[EXERCISE]
Please start at the first line of the records beneath and quote each line exactly, ending with the line containing "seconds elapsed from".

[RECORDED DATA]

Segment Open

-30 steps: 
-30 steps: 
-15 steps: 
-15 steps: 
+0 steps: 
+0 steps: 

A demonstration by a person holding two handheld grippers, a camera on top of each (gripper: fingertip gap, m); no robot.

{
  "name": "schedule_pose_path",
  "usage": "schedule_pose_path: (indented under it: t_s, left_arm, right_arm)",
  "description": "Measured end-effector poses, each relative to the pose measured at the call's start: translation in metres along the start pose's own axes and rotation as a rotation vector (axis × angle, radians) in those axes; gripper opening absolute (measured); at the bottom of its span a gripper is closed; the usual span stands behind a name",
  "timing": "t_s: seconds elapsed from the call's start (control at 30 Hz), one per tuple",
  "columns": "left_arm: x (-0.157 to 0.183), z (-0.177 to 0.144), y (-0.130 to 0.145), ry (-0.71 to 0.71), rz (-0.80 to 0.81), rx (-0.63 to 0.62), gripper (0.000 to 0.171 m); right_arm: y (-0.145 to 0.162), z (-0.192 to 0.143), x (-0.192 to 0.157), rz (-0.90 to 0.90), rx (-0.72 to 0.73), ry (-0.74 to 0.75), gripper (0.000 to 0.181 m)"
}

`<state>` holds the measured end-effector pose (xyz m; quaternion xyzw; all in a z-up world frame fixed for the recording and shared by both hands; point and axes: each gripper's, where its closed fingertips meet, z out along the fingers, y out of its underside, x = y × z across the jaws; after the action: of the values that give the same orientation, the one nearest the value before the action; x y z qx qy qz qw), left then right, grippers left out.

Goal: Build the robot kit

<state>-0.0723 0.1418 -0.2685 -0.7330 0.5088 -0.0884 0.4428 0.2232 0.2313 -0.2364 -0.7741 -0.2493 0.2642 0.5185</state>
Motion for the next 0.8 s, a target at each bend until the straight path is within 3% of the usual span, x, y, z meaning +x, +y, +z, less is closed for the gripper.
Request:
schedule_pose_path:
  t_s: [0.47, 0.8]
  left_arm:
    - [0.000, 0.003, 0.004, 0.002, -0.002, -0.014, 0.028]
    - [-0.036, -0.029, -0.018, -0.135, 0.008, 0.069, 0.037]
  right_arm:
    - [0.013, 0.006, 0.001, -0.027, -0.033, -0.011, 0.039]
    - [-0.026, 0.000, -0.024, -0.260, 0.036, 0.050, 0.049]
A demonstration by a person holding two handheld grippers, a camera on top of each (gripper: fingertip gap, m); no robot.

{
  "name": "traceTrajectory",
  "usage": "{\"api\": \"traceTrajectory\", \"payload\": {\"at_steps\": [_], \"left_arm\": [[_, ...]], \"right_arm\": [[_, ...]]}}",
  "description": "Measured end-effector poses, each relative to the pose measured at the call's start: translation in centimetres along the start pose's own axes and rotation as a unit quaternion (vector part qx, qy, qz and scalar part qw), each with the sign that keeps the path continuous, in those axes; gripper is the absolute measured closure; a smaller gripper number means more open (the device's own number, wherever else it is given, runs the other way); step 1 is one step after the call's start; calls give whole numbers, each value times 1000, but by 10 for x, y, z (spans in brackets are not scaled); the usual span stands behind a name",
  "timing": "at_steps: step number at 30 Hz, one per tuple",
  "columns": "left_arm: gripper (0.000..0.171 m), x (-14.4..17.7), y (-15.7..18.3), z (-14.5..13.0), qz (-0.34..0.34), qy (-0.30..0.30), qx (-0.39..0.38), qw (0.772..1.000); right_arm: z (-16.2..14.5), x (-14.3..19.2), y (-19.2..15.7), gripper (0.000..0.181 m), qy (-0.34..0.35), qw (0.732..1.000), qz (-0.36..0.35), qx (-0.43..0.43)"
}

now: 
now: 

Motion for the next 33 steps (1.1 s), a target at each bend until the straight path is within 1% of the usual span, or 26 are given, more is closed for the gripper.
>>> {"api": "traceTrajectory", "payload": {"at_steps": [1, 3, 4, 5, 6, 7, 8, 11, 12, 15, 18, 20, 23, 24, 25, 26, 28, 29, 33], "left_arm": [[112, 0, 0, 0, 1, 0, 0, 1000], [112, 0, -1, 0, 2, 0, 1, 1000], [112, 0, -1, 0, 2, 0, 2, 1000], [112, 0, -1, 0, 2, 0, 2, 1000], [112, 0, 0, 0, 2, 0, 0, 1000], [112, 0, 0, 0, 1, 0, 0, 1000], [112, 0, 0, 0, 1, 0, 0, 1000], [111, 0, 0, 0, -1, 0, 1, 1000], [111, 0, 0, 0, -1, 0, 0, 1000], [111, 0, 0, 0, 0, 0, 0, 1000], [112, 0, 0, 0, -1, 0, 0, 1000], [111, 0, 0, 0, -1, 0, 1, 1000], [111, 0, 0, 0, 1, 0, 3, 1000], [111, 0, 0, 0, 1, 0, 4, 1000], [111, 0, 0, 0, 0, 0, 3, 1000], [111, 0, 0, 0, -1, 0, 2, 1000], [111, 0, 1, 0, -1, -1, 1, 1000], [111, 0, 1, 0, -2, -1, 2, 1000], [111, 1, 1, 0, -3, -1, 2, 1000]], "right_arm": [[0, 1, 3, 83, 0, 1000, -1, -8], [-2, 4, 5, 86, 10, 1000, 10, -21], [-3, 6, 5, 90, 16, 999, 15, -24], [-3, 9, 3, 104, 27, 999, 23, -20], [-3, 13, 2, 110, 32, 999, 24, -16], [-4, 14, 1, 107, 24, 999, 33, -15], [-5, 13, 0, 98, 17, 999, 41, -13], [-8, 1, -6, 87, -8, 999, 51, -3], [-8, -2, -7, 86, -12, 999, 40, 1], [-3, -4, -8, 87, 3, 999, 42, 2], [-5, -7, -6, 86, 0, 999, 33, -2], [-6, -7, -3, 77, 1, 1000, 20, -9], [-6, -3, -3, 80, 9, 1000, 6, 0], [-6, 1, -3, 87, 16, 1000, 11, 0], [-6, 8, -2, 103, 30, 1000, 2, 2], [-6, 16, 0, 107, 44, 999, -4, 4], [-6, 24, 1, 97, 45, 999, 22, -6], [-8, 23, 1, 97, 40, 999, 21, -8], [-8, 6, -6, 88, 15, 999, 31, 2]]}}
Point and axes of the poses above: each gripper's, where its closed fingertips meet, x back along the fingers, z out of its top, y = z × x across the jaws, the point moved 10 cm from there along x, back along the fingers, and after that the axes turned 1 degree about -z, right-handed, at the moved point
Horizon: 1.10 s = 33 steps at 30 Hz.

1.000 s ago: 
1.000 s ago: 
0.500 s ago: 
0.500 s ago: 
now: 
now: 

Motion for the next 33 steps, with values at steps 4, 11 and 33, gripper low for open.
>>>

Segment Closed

[RESPONSE TO THIS EXERCISE]
-30 steps: 
-30 steps: 
-15 steps: 
-15 steps: 
+0 steps: 
+0 steps: 

A demonstration by a person holding two handheld grippers, a camera on top of each (gripper: fingertip gap, m); no robot.

{
  "name": "schedule_pose_path",
  "usage": "schedule_pose_path: (indented under it: t_s, left_arm, right_arm)",
  "description": "Measured end-effector poses, each relative to the pose measured at the call's start: translation in metres along the start pose's own axes and rotation as a rotation vector (axis × angle, radians) in those axes; gripper opening absolute (measured); at the bottom of its span a gripper is closed; the usual span stands behind a name",
  "timing": "t_s: seconds elapsed from the call's start (control at 30 Hz), one per tuple",

No more output is given for this exercise.